Pushing code into a Lego MindStorm in another room to separate the computational thinking from the action of launching the code.

First Things First – Breaking Apart How Things Work

We spent quite a bit of time offline discussing the Parts/Process/Complexity protocol to understand how a calculator works, so we can deconstruct that process, reverse engineer, and build our own projects with this intentional understanding of computational thinking. We specifically spent time thinking together about how systems contain sub-systems and the complexity communiting between areas in an ecosystem. This led to other interesting birdwalks, such as how different sorting algorithms solve different types of problems in creative, binary, ways.

For this example, we approached how a teacher will allow his students to create their own calculator to uncover a deeper understanding of additive and subtractive procedures. We broke down the basics of how a calculator works as follows:

Parts

  • Input = buttons and screen
  • Storing of data
  • Computation = doing the math
  • Output = displaying results

Process

  • Gathering and storing inputs
  • Programming to do the math
  • Displaying the final results

Complexity

  • Storing variables
  • Scratch/Python syntax to do the calculation
  • Display of final computation

Now that this is understood, we can begin to program computationally breaking down how objects such as calculators and street lights to their parts, processes, and complexity and visualize this “magic” as something we can recreate, improve, fix, and customize.
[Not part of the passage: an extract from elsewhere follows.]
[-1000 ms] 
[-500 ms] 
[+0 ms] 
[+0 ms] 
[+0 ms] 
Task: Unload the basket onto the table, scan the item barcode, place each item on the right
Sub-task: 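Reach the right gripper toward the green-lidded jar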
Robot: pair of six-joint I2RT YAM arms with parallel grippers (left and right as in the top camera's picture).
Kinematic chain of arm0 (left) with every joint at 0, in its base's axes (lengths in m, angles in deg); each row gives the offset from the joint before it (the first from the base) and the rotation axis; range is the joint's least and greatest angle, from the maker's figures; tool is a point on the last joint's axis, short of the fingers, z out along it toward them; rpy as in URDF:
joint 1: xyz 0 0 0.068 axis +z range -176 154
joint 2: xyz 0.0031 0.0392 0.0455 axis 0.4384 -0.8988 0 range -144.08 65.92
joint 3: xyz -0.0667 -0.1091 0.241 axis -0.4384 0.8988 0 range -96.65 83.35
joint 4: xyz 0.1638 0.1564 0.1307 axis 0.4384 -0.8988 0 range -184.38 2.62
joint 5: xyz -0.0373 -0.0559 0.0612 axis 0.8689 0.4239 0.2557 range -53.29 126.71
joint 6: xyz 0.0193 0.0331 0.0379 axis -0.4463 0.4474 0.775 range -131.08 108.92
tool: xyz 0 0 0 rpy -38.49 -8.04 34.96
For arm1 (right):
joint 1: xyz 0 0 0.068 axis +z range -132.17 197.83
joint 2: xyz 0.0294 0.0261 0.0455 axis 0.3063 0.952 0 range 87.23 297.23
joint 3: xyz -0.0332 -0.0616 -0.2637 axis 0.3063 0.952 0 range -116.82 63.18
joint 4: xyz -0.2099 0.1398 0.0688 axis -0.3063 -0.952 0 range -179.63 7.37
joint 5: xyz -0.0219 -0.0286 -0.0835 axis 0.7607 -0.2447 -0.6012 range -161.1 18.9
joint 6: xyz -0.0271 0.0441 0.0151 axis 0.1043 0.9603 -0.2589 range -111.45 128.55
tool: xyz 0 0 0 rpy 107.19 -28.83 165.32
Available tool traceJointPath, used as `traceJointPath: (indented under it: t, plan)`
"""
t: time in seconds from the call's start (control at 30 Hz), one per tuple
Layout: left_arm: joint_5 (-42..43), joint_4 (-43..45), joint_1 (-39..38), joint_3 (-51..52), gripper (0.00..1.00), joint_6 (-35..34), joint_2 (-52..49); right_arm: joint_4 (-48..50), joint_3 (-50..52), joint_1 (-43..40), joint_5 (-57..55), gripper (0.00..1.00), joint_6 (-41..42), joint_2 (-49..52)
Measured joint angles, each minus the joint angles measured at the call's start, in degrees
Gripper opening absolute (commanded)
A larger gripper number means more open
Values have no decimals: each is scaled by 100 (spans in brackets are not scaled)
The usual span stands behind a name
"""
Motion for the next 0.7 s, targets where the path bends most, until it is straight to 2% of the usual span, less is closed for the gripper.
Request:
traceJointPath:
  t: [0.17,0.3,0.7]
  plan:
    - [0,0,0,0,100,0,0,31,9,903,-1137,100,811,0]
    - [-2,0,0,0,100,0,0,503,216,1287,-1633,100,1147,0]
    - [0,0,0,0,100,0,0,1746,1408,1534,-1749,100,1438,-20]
Building Our Own Calculator

Scratch Adding Program in 8 Lines of Code

  • screen-shot-2016-12-07-at-4-37-43-pmStep 1 and 2 – Create variables to hold the data input
  • Step 3 – Create a prompt to store the first variable
  • Step 4 – Store first number as the first variable
  • Step 5 – Create a prompt to store the second variable
  • Step 6 – Store first number as the second variable
  • Step 7 – Compute sum of first and second variable
  • Step 8 – Show results
  • Step 9 – “Meow” (just for fun)

Next Step: Python Adding Program in 4 Lines of Code

Scratch gives a visual interface to Python programming. This makes the transition from visual coding to text coding smooth (and more efficient).

  • Line 2 and 3 – Create variables to store inputs
  • Line 5 – Compute the sum of variable 1 and variable 2
  • Line 6 – Display sum outputscreen-shot-2016-12-07-at-4-38-41-pm

Using this process, students are able to understand how common computers in their world actually work, step-by-step and are able to recreate this process in parts.

This develops a fundamental understanding that most of our world is custom, fixable, and upgradable.

This also instills the life-long self-efficacy to not take our modern devices for granted and to always be thinking “behind the scenes”.